Prompt: Skip every picture, and copy exactly the lines from the one containing "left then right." to the end of the data.

#####

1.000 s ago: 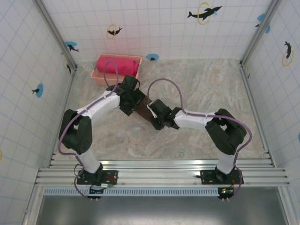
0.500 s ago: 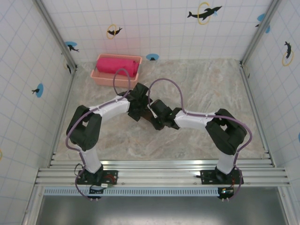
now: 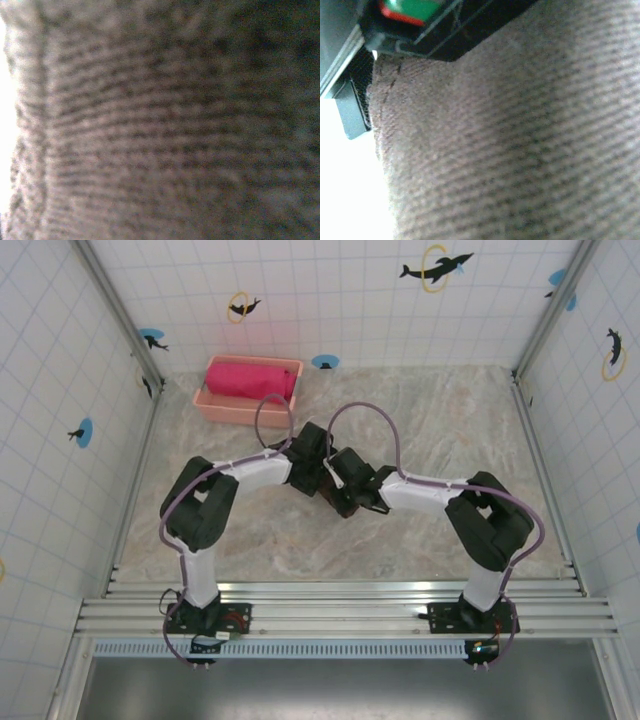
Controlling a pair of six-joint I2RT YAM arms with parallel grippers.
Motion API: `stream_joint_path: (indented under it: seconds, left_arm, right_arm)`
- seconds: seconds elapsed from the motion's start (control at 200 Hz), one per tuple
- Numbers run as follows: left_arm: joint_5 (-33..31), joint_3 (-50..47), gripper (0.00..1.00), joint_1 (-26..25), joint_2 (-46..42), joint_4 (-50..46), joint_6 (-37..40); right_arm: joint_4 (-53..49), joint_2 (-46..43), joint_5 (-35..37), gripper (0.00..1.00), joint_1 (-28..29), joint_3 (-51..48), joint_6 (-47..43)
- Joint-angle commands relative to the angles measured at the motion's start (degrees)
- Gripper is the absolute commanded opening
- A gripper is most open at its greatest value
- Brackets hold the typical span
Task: Roll up the long pants
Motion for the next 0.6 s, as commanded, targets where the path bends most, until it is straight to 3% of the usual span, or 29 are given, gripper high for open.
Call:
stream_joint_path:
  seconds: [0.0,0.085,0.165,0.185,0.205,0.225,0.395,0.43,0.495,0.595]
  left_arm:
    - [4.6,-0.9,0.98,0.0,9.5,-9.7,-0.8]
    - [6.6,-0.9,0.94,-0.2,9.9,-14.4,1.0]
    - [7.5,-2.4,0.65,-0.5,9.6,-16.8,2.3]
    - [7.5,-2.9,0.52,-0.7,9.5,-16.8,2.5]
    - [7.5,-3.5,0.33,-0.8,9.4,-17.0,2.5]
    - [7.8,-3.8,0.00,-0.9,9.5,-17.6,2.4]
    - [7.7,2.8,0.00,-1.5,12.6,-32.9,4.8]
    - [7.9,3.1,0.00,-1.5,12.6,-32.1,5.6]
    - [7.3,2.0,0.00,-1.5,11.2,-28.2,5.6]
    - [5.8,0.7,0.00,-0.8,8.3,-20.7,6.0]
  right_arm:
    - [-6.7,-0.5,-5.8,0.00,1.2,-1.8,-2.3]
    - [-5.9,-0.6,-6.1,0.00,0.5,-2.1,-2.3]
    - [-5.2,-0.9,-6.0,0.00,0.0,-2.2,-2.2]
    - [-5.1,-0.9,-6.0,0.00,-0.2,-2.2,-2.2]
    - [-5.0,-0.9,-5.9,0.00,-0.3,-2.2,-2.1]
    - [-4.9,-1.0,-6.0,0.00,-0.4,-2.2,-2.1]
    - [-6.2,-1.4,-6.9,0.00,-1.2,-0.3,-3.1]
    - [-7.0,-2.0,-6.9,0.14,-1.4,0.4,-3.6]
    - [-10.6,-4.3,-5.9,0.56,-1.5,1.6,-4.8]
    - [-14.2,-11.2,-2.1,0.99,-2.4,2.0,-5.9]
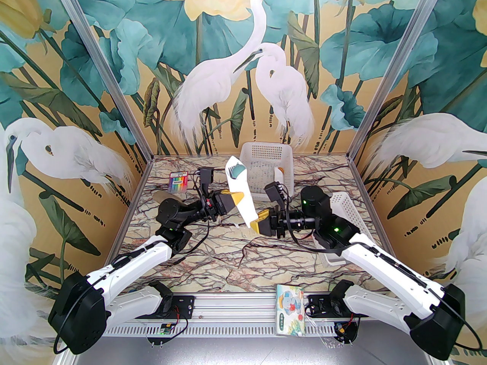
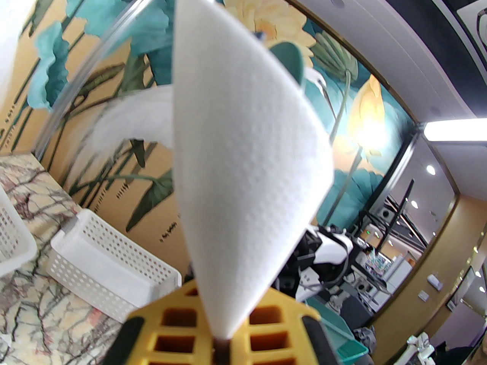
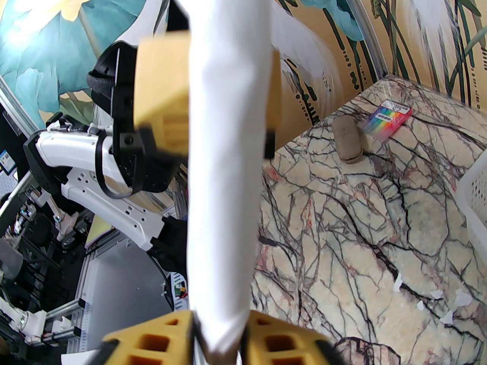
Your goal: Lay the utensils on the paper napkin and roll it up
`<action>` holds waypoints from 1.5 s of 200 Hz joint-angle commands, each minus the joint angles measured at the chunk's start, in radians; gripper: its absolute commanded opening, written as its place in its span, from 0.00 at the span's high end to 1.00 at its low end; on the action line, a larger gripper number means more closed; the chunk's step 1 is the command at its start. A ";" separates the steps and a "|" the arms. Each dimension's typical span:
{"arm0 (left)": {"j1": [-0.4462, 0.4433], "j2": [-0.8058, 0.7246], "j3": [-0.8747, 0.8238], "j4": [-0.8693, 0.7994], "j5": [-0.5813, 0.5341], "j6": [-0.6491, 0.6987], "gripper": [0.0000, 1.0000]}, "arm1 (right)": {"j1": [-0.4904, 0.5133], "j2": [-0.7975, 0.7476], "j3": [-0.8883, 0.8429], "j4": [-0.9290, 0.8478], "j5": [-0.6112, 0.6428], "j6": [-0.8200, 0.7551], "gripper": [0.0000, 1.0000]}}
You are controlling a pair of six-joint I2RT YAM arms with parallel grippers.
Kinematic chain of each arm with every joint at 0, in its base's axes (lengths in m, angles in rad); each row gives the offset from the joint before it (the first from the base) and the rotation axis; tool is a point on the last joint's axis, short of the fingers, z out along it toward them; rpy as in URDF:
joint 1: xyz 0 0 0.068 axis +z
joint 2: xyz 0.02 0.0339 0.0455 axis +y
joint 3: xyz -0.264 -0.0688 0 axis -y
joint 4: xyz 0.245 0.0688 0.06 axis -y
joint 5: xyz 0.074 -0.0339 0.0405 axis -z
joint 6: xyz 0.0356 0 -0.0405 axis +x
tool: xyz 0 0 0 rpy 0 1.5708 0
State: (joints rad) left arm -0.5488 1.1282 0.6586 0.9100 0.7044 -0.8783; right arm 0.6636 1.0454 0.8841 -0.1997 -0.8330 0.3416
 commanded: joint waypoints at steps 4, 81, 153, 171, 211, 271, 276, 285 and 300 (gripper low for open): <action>0.004 -0.025 0.030 0.045 -0.039 -0.002 1.00 | -0.017 -0.020 0.049 -0.073 -0.025 -0.042 0.40; 0.004 -0.021 0.024 0.069 -0.009 -0.014 1.00 | -0.032 0.130 0.260 -0.135 -0.043 -0.048 0.24; 0.004 -0.019 0.025 0.042 -0.024 -0.006 1.00 | 0.010 0.201 0.253 -0.020 -0.114 0.026 0.51; 0.004 -0.019 0.025 0.028 -0.035 -0.008 1.00 | 0.014 0.192 0.229 -0.005 -0.105 0.037 0.63; 0.006 -0.035 0.032 -0.081 -0.089 -0.008 1.00 | 0.014 0.162 0.181 -0.016 -0.059 0.034 0.87; 0.006 -0.042 0.038 -0.113 -0.107 -0.013 1.00 | 0.016 0.124 0.119 -0.042 -0.030 0.014 0.82; 0.006 -0.041 0.039 -0.111 -0.105 -0.013 1.00 | 0.016 0.122 0.114 -0.035 -0.032 0.021 0.79; 0.006 -0.038 0.039 -0.105 -0.101 -0.014 1.00 | 0.016 0.119 0.108 -0.023 -0.043 0.034 0.73; 0.006 -0.035 0.039 -0.098 -0.098 -0.016 1.00 | 0.019 0.119 0.101 -0.002 -0.055 0.053 0.66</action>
State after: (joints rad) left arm -0.5526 1.1103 0.6632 0.7914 0.6521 -0.8829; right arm 0.6750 1.1885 1.0100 -0.2089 -0.8650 0.3717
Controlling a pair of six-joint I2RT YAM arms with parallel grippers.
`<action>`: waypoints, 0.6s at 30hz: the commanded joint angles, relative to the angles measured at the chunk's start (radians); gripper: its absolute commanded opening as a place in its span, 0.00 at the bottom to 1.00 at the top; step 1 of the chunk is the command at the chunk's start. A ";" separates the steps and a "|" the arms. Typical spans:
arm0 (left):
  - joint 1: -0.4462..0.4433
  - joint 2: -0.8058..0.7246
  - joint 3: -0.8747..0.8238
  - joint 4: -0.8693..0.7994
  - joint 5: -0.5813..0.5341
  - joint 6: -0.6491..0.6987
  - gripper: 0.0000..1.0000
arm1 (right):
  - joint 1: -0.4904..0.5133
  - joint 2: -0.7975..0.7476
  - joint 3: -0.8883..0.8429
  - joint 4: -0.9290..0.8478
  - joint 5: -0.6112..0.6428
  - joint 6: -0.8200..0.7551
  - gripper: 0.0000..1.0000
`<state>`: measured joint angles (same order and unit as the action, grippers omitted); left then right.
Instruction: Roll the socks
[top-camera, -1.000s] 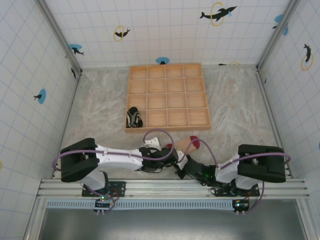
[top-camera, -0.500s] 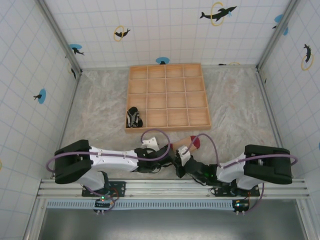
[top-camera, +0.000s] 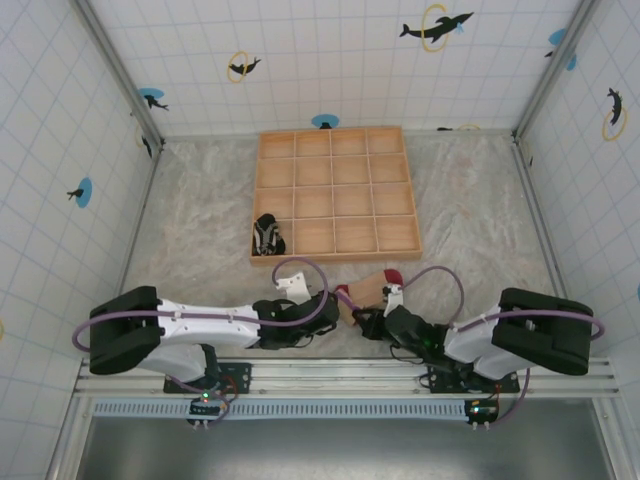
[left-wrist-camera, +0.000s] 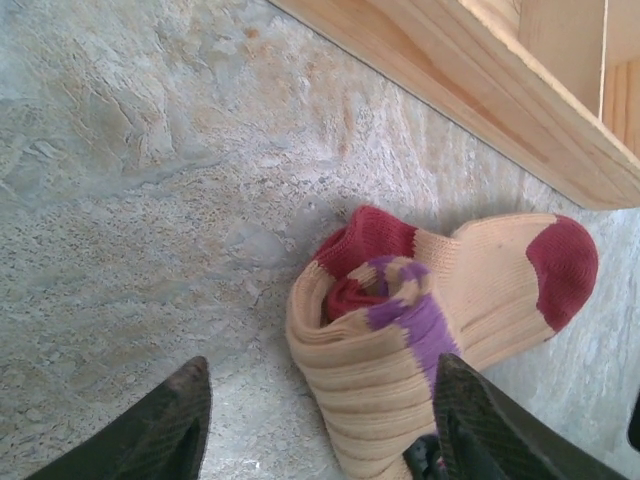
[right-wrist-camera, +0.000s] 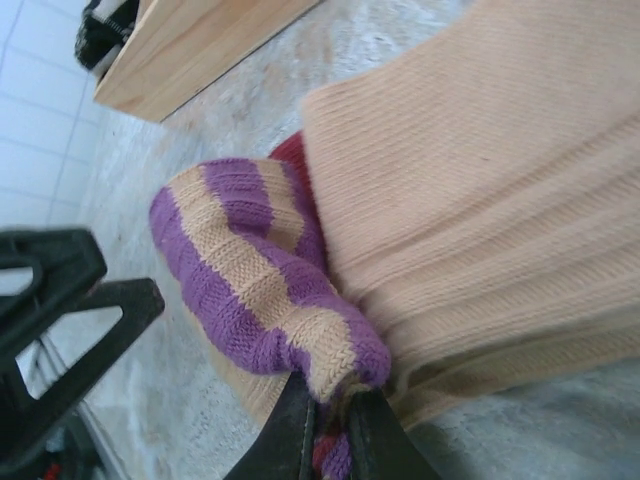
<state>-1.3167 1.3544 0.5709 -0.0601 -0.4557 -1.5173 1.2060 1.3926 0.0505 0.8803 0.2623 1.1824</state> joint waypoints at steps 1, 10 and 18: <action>-0.006 0.007 -0.019 0.059 0.013 0.039 0.57 | -0.043 0.020 -0.052 -0.193 -0.068 0.153 0.00; -0.005 0.128 0.034 0.165 0.061 0.101 0.56 | -0.048 0.013 0.002 -0.293 -0.064 0.109 0.00; 0.026 0.178 0.027 0.235 0.089 0.095 0.53 | -0.060 0.026 -0.006 -0.253 -0.081 0.114 0.00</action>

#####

Written reply:
`<state>`: measured joint angles (same order and unit as the action, grippers omitted); left then right.
Instruction: Roll the socks
[top-camera, -1.000s] 
[top-camera, -0.500s] 
[top-camera, +0.000s] 
[left-wrist-camera, +0.000s] 
[right-wrist-camera, +0.000s] 
<state>-1.3167 1.3544 0.5709 -0.0601 -0.4557 -1.5173 1.2060 1.3926 0.0505 0.8803 0.2623 1.1824</state> joint waypoints at steps 1, 10 and 18: <action>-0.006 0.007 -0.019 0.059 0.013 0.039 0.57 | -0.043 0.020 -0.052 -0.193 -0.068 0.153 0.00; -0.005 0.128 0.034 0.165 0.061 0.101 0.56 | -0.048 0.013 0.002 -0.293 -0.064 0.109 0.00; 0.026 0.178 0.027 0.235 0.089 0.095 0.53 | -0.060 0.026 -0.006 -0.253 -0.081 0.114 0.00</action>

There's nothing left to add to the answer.